時効の撤廃
戦前、戦中に焦点を据えていたところ、軽く撫でた程度であったが、ひとまず区切って、次のタネを捜し求めていた。
だけどだんだんやる気が失せていくばかりで、惹くテーマがない。
そういうとき、国民年金の拠出制度発足に伴い、全国規模での反対運動がなされ、政府は強制化まではできなかったという歴史事実を知った。誰からも直接そのようなことを聞いたことがなかったが、事実のようである。なぜそのようなことを誰からも聞けなかったのか?
すっかり国民の頭から消えているのである。これこそまさに「消えた年金」云々のパロディといえる。ブラックユーモアとも。
現在の日本人は原理原則がない。もともとなかった民族といえるが、戦中の突貫作業と戦後の生産性向上運動などから、それなりのものが拵えられたが、その後自信喪失とともに、何も手に付かないというべき思考状態に陥っている。
少なくとも、こういうとき、頼れるのはリアリズムでしかない。生の情報というべきものである。それで、これまでまず触れることのなかった戦後を調べることにした。
まず1冊大河内一男『戦後日本の労働運動』(岩波新書)を購入。久しぶりにやる気が出てきた。この著者は戦中戦中ものからお世話になっているから、姿勢がわかっている。
内容はよくわかるが、事実が複雑で正味のところわからない点も今となっては多い記述となっている。
あと戦後について書かれたものといえば、数冊しかないし、読む余裕もない。したがって、キーワードにて色々とネットで検索して情報を集めることに切り替えた。(それで先の「生産向上運動」が出てきたものである。)

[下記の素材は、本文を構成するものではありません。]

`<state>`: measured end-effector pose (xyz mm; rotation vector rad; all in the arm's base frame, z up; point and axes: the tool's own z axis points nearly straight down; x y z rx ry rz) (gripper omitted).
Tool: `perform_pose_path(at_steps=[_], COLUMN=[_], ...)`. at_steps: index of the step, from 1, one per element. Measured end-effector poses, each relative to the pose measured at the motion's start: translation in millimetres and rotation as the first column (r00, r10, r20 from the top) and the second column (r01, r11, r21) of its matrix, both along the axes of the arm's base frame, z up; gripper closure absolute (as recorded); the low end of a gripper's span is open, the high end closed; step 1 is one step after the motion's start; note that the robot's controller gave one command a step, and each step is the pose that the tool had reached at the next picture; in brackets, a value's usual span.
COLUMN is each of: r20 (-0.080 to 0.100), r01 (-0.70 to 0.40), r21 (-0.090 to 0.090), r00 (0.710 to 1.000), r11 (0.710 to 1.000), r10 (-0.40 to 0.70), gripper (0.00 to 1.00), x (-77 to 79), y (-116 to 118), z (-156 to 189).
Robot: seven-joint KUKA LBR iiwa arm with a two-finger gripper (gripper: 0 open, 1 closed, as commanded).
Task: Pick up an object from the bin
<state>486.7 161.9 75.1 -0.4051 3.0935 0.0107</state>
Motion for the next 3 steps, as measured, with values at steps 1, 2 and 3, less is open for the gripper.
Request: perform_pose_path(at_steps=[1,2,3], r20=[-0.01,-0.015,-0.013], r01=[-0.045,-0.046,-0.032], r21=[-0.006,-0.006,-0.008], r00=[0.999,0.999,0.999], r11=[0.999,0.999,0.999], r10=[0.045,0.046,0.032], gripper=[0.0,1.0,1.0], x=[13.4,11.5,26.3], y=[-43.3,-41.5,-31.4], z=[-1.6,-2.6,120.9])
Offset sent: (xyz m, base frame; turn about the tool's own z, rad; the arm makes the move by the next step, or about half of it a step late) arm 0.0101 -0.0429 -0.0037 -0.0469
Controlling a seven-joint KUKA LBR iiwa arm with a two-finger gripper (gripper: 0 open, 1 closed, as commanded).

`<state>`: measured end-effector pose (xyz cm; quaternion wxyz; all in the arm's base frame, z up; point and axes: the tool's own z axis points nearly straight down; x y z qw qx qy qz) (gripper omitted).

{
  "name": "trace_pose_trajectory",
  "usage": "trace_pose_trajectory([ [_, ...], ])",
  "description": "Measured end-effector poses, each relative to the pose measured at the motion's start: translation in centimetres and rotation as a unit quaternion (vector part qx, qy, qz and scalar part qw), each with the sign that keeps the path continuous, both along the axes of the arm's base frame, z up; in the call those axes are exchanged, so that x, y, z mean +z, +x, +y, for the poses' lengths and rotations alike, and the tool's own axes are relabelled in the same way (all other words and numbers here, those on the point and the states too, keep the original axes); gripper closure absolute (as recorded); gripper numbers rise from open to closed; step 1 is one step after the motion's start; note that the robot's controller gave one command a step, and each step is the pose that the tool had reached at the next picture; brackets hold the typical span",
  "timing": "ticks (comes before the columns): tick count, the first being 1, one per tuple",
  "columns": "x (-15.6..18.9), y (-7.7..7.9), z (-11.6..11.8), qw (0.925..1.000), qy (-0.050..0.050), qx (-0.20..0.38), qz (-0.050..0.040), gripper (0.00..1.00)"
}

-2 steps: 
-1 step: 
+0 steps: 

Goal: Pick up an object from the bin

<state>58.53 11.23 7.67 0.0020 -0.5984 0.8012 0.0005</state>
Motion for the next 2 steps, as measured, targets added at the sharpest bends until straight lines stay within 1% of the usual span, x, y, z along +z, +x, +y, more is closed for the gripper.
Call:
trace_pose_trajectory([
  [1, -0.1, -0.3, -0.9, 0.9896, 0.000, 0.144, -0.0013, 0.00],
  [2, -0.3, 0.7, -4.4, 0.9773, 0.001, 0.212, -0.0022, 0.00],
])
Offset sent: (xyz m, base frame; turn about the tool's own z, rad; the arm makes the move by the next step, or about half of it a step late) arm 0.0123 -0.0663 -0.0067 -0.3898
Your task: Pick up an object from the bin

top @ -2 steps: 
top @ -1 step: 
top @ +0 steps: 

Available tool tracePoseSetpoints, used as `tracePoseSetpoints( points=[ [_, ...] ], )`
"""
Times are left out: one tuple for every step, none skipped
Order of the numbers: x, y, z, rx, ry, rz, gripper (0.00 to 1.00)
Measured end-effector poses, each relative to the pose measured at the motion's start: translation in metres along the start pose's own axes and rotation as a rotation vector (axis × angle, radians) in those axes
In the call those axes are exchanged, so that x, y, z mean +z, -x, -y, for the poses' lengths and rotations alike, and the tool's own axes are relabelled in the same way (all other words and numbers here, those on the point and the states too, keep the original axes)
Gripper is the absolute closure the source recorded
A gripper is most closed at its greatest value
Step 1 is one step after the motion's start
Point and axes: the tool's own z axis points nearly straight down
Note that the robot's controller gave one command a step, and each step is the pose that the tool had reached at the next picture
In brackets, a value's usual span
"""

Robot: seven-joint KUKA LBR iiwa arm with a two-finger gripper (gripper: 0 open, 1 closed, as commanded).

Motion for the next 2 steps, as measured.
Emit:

もともと戦後日本において労組の運動は国民運動に類するものであった。したがって「文学者」の関心テーマの一つでもあった。尤も、戦前のプロレタリア運動において、文学的には既にマルクス主義文学理論の雪解けがなされていたため、残るは政治的なものであった。戦後文学的には「近代文学派」が政治からの自律を唱え、主流をなした。
戦後の諸労組の活動はそのまま戦後日本の歴史でもあるが、もはや国民運動ともいえなくなり、官公労組、大企業労組の動きは世間に知られるが、中小労働者は無論非正規型労働については保護外とされた。そこで「格差」がキーワードとして上がった。なお、推定組織率は戦後の数年間を経た時点から逓減する傾向が止まらず、原因はその当時から存したものである。(日本人の分裂性向、事大主義と独立主義等)
個別労使紛争解決の導入をみたが、労働組織秩序の形成に新施策が打ち立てられぬまま、国際経済情勢に揺り動かされるまま、「生ぬるい」ということで、圧力としての裁判への志向も気分的に解決できていない。
どうやら、戦後の軌跡については、もう少し腰を据える必要がありそうである。民主党政権下、歴史においても時効を外したといえる。